Andy Morris 12th May, 2017   0

AN AUSPICIOUS day for Rugby’s pioneering engineering community took place 50 years ago on Friday (May 12).

On that date in 1967, The Queen and The Duke of Edinburgh – who has recently announced he will retire from public duty – visited English Electric’s Willans Works.

An excited crowd of over 5,000 lined the streets outside the railway station to greet the Royal visitors.

The Royals were met at the works – now occupied by General Electric – by English Electric’s Chairman Lord Nelson and the Lord Lieutenant of Warwickshire John Verney, 20th Baron Willoughby de Broke.




They toured the length of the factory, starting in the Apprentice Training School where they were presented with a miniature tool kit by the apprentices, and then through the Erecting Shop where special displays showing the work of the various English Electric factories were exhibited.

The Queen with Lord Nelson and J.K. Souter (General Manager, Steam Turbine Division) passing a steam turbine rotor. Photo: Warwickshire County Record Office Ref. CR4031/7/248.

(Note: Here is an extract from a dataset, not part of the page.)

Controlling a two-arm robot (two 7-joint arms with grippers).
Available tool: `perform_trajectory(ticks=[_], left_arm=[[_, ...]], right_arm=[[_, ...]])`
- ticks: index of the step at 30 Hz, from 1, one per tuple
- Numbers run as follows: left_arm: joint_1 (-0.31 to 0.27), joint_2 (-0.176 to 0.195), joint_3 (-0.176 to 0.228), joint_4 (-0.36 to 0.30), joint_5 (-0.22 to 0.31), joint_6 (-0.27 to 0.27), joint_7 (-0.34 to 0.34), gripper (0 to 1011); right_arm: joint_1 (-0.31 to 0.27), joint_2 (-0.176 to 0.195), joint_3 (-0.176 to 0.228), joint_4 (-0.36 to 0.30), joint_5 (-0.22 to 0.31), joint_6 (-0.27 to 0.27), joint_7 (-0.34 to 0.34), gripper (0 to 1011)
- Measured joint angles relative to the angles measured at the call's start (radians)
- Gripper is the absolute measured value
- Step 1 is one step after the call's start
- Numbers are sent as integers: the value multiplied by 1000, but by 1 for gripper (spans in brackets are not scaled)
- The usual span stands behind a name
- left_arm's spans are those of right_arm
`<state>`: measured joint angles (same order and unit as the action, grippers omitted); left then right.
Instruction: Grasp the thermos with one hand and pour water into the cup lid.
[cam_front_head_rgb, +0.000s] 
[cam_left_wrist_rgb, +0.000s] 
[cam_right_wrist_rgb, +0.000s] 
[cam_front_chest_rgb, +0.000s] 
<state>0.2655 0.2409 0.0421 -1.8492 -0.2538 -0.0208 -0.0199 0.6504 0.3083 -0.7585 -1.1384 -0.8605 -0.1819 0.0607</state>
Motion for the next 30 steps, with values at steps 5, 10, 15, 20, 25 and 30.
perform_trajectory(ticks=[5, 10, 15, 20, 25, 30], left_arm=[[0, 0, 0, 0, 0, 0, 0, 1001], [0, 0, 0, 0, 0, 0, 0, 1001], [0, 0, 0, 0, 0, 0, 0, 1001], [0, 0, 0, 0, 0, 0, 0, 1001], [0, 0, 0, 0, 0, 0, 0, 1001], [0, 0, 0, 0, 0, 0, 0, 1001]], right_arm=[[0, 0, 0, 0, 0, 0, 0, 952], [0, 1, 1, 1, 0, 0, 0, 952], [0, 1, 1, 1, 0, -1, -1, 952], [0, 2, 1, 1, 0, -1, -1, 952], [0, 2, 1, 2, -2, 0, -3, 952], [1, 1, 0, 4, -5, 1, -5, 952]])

The route included the machine shops as well as the foundry, where the spectacular climax came with the pouring of a bedplate casting for an English Electric 16 S.V. diesel engine.

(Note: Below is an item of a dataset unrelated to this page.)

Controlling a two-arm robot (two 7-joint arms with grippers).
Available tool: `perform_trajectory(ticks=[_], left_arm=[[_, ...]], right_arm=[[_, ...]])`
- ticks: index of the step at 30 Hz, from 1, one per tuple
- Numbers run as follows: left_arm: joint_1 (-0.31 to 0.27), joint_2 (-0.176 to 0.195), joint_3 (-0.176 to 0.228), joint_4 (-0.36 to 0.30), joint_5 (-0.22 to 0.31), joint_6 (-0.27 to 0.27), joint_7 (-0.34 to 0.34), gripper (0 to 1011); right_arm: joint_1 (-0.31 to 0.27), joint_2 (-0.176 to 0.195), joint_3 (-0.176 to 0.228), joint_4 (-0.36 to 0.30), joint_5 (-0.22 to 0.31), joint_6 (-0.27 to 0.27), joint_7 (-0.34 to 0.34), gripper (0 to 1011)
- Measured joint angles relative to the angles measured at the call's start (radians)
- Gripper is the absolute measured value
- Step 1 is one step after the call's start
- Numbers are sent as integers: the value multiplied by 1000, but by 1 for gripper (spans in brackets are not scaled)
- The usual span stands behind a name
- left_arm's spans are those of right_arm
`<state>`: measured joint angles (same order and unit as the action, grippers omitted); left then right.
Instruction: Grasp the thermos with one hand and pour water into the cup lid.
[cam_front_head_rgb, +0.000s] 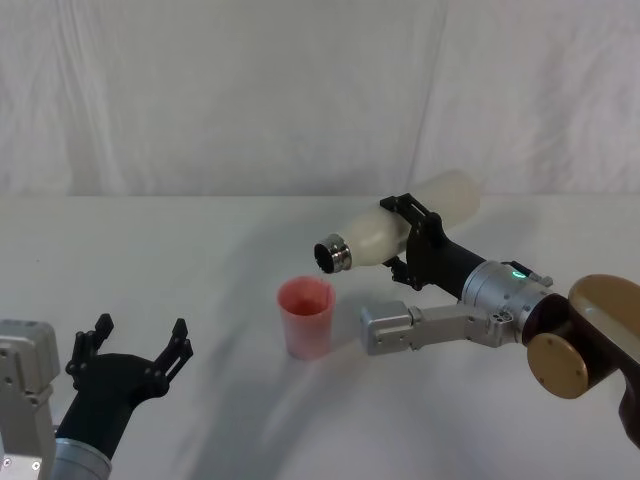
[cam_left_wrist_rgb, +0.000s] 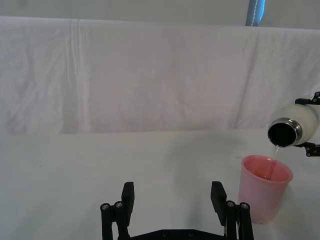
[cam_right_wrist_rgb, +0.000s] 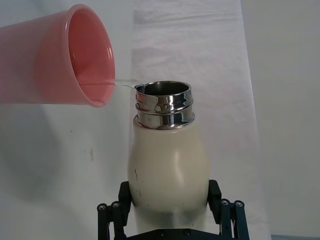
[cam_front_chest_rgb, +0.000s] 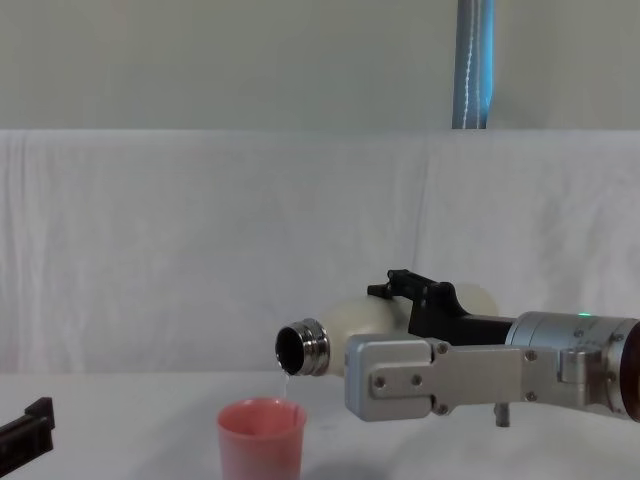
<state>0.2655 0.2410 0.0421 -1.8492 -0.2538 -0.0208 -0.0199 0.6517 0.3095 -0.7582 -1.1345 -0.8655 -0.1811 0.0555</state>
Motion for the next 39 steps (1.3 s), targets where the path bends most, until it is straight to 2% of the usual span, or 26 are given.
perform_trajectory(ticks=[39], left_arm=[[0, 0, 0, 0, 0, 0, 0, 1001]], right_arm=[[4, 0, -4, 1, -5, 3, 0, 952]])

After signing the Visitor’s Book, the Queen was presented with a bouquet of roses by Ruth Wallis, the five-year-old daughter of Works Manager C.J.O. Wallis.

During the tour it was noticed Prince Phillip had mysteriously disappeared, causing much consternation among tour directors. The Duke was later discovered chatting to employees in the canteen!

Brian Godden, one of the apprentices working there at the time, said he and his colleagues had spent days cleaning up the factory to prepare for the visit.

He told The Observer: “The Queen walked down the central gangway flanked by the foremen in their pristine white overalls, while the workers stood by their machines or work stations.

“I believe that a Royal loo was built in the Willians medical centre for the use of The Queen. This was never used, and was destroyed on her exit from Rugby.

“Also there is a pond on the Willians site that was used when the turbines were tested to cool them – a most dismal site. So during the Queen’s visit it was dyed blue!”

The Queen told Lord Nelson the visit had been “a real education” for her.

The Royals then visited Rugby School to mark its 400th anniversary, where The Queen told those assembled: “I am delighted to visit Rugby on the 400th anniversary of the school. Rugby occupies a special place among our schools and Rugbeians have played a notable part in the history of our country.”

Her Majesty planted a golden elm on The Close, using the spade used by King Edward VII when he planted an oak there in 1909.

More information on the Royal visit and other historical documents about the history of the Willans Works is held in the archives at Warwickshire County Record Office in Warwick.